Deshalb habe in der Phase vor der zweiten Safety-Car-Phase praktisch das gesamte Feld "auf Risiko gespielt", sagt Horner. "Und dann kommt auf einmal Hamilton vorbei mit Funken am Heck, und dann Sainz ebenfalls mit einem Reifenschaden." Damit sei drastisch klar geworden: Ein Reifenwechsel muss alsbald erfolgen.
Denn auch bei Verstappen waren die Reifen bereits kritisch heruntergefahren. Wie sehr? "Sagen wir es so: Durch den TÜV wäre er damit nicht mehr gekommen", meint Horner und grinst.
Verstappen hat wieder Mut gefasst
Auch Verstappen lacht wieder häufiger als in den zurückliegenden Monaten.
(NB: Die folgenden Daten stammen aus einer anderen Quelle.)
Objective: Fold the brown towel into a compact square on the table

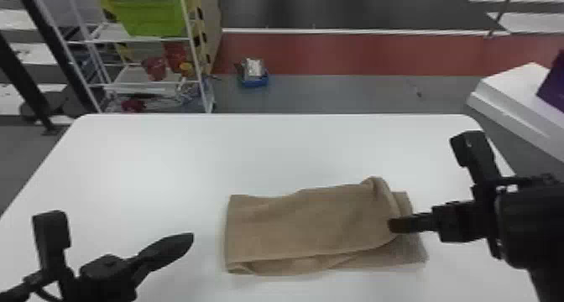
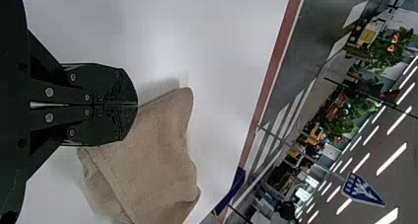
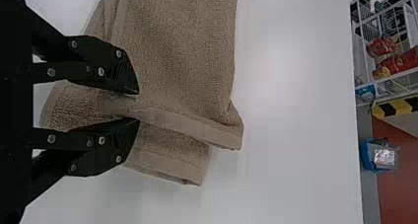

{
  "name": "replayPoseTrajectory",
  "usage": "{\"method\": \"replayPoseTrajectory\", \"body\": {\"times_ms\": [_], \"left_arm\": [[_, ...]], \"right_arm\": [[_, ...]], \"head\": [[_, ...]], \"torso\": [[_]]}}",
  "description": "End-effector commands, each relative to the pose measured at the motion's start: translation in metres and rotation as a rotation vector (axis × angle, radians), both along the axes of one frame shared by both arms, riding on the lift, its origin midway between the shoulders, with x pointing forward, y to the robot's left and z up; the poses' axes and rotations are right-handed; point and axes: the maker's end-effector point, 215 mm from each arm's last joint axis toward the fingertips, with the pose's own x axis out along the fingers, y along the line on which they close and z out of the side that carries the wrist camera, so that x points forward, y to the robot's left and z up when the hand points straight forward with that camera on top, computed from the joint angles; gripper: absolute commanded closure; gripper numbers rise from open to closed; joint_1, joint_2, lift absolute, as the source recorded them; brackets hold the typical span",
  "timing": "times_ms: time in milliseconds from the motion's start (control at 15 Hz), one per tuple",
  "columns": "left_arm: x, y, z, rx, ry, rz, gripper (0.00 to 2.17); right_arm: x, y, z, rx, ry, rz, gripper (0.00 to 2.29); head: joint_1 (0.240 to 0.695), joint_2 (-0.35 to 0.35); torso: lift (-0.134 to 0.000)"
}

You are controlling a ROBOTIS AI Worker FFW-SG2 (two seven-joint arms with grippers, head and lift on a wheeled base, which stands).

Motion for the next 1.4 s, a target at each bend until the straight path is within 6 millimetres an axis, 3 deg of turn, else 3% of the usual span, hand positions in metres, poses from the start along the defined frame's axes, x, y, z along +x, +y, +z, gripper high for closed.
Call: {"method": "replayPoseTrajectory", "body": {"times_ms": [0,400,733,867,1133,1333], "left_arm": [[0.000,0.001,0.000,-0.001,0.000,0.003,2.14],[0.000,0.001,0.000,0.000,0.001,0.002,2.14],[-0.002,0.003,-0.003,0.009,0.012,0.007,2.14],[-0.001,0.006,-0.004,0.010,0.014,0.012,2.14],[0.000,0.007,-0.007,0.010,0.019,0.015,2.14],[0.003,-0.002,-0.008,0.015,0.019,0.003,2.14]], "right_arm": [[0.001,0.001,-0.001,-0.002,0.003,0.002,0.80],[-0.002,0.008,-0.001,0.019,0.010,0.017,0.83],[-0.007,0.013,0.025,0.087,-0.040,0.037,1.15],[-0.015,-0.003,0.029,0.130,-0.037,0.011,1.15],[-0.037,-0.056,0.018,0.107,0.000,-0.049,1.15],[-0.044,-0.072,0.000,0.089,0.049,-0.081,1.15]], "head": [[0.695,0.014],[0.695,0.020],[0.695,0.039],[0.695,0.043],[0.695,0.001],[0.695,-0.047]], "torso": [[-0.124],[-0.124],[-0.124],[-0.124],[-0.124],[-0.124]]}}
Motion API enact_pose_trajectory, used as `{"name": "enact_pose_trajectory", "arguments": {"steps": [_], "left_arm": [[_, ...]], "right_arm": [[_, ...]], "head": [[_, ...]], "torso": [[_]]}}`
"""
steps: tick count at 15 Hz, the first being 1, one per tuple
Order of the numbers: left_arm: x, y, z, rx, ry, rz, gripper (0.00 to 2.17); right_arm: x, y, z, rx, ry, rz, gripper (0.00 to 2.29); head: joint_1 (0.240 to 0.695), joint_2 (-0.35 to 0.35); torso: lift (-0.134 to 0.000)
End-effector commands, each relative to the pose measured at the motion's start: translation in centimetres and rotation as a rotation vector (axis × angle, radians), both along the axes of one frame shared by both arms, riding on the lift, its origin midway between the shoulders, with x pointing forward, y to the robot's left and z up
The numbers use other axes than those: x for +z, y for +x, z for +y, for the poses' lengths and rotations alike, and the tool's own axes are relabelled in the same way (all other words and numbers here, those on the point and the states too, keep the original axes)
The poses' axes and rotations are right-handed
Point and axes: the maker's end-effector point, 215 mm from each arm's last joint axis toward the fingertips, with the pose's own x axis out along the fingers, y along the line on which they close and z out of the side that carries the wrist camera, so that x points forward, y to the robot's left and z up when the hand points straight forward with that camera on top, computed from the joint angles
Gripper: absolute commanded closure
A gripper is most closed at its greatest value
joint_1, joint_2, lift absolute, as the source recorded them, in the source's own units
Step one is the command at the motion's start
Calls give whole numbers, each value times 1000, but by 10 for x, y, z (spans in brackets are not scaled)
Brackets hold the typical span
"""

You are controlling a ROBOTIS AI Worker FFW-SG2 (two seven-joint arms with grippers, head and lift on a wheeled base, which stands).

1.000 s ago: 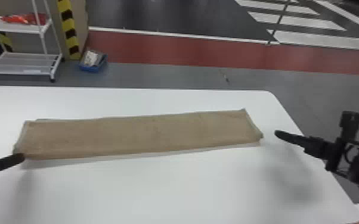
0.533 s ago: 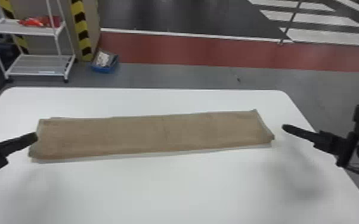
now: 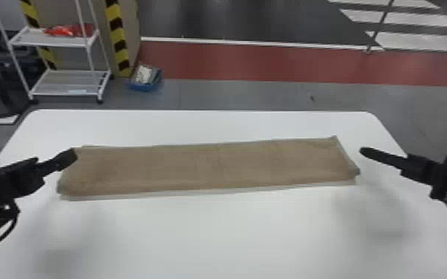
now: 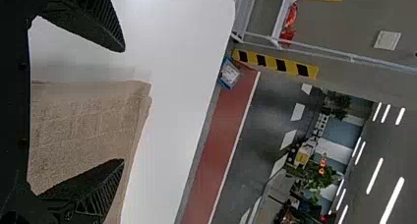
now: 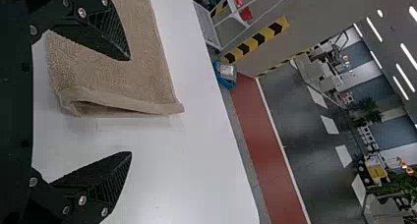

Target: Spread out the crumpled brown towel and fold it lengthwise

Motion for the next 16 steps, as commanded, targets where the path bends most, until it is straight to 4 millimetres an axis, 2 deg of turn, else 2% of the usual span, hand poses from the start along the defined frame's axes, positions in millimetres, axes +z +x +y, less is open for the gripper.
{"name": "enact_pose_trajectory", "arguments": {"steps": [1, 3, 5, 7, 12, 16], "left_arm": [[4, 20, -7, -20, 57, 0, 83], [12, 30, -13, -40, 83, 7, 80], [8, 33, -23, -65, 105, 47, 80], [-5, 33, -27, -73, 115, 102, 80], [-11, 35, -32, -82, 127, 121, 87], [-15, 34, -29, -69, 146, 135, 83]], "right_arm": [[13, 17, 8, 29, -62, 1, 238], [27, 32, 9, 46, -129, 4, 238], [29, 40, 9, 69, -219, 34, 238], [29, 43, 5, 74, -242, 48, 238], [23, 40, -5, 75, -280, 52, 238], [16, 35, -5, 74, -263, 58, 242]], "head": [[695, -90], [695, -84], [695, -84], [695, -91], [695, -106], [695, -114]], "torso": [[-124], [-124], [-124], [-124], [-124], [-124]]}}
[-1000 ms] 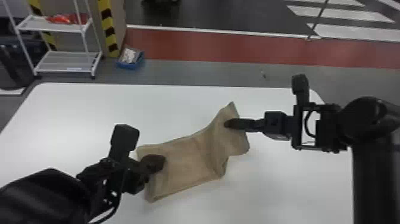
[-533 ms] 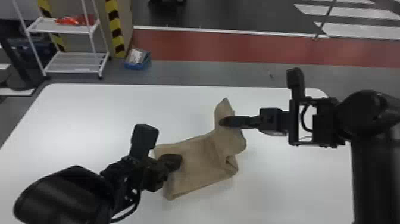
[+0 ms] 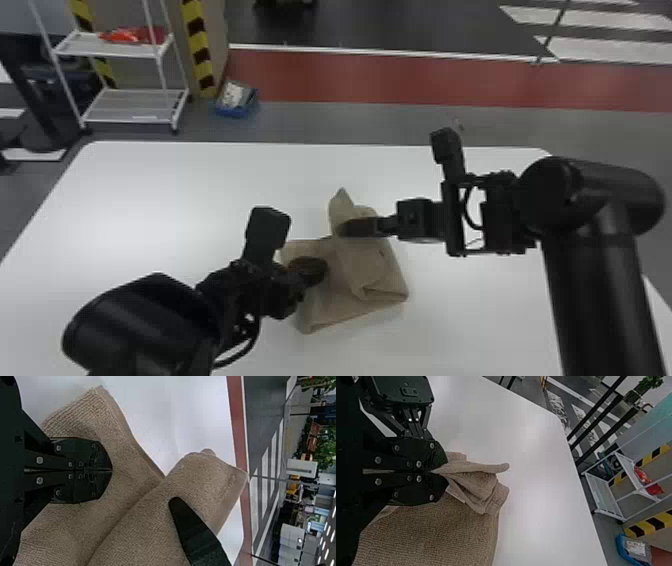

Und mehr als noch am Freitag in Katar: "Ich bin sehr zufrieden mit den Verbesserungen, die wir seit Wochenend-Beginn gemacht haben. Das Auto verhält sich noch nicht so, wie ich mir das vorstelle oder wie vergangenes Jahr. Aber immerhin können wir jetzt wieder um Rennsiege kämpfen."
"Wenn wir also diese Lektionen und das Positive mitnehmen und nächstes Jahr ein besseres Auto bauen, dann bin ich sicher, wir sind damit wieder sehr konkurrenzfähig", so der Weltmeister.
Ob es die bisher größte Trendwende an einem einzelnen Wochenende gewesen sei, wird er gefragt. Verstappen muss nicht lange überlegen. Er meint: "Wenn du im Sprint mit Haas kämpfst und dann im Grand Prix um den Sieg fährst, dann ist das wahrscheinlich eines der größten Comebacks, ja."